Work item: Your answer must be the exact lines from the one holding "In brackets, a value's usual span" through the last line of the records below, with no pictures.

Collection entries
- - - - -

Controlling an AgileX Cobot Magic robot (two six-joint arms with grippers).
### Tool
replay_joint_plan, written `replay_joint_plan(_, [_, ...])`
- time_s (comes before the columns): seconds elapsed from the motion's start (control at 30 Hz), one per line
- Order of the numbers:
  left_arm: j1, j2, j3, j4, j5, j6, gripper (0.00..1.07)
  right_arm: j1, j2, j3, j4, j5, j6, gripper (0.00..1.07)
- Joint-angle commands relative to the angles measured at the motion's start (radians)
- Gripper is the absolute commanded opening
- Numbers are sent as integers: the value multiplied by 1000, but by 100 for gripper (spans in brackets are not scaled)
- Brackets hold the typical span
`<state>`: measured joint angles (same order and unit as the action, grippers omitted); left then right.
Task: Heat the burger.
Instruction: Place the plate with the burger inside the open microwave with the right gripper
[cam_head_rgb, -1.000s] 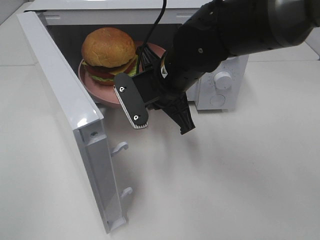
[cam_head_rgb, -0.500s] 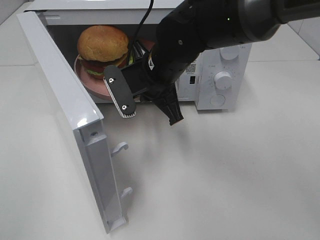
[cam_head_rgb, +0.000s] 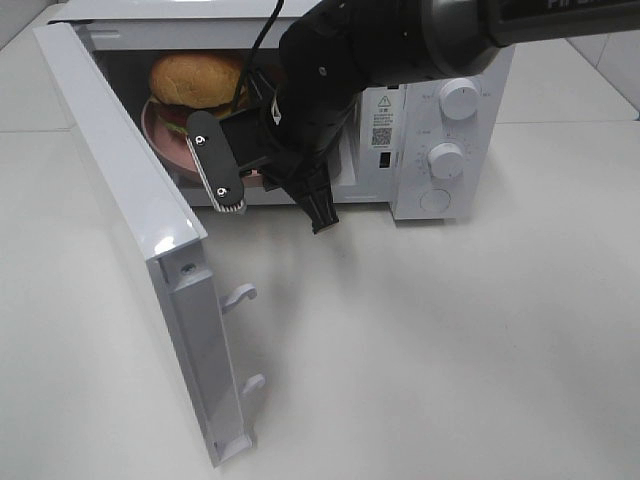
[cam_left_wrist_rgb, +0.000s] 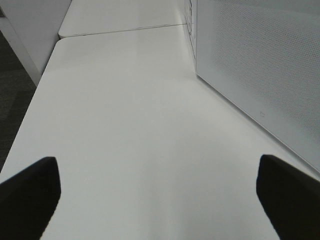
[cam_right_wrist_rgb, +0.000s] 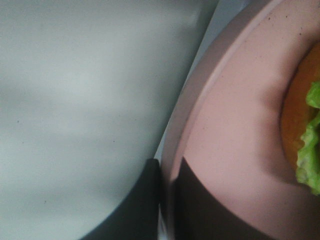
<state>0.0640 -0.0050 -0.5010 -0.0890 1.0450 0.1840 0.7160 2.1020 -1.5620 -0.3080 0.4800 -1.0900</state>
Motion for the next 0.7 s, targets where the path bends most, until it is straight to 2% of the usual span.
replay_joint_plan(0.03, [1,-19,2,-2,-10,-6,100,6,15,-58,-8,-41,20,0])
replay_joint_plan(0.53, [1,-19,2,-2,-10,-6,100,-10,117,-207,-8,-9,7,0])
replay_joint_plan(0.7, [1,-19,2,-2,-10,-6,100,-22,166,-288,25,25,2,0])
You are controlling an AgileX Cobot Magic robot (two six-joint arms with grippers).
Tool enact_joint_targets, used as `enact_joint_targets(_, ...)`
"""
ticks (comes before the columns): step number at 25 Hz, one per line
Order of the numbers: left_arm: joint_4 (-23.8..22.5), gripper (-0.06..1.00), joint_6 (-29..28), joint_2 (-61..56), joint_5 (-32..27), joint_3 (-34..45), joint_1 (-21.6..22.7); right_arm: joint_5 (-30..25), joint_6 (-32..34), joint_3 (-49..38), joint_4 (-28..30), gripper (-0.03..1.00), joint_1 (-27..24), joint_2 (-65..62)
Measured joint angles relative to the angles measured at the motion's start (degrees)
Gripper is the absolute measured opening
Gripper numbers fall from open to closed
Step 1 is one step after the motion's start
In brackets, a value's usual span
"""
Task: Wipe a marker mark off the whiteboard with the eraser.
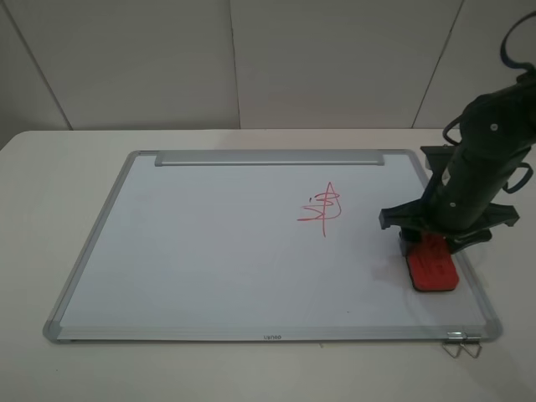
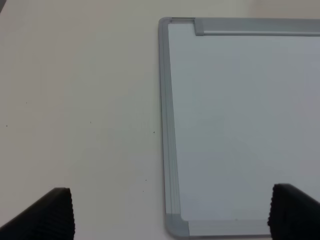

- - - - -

Task answer:
In brackets, a value's usual span
"""
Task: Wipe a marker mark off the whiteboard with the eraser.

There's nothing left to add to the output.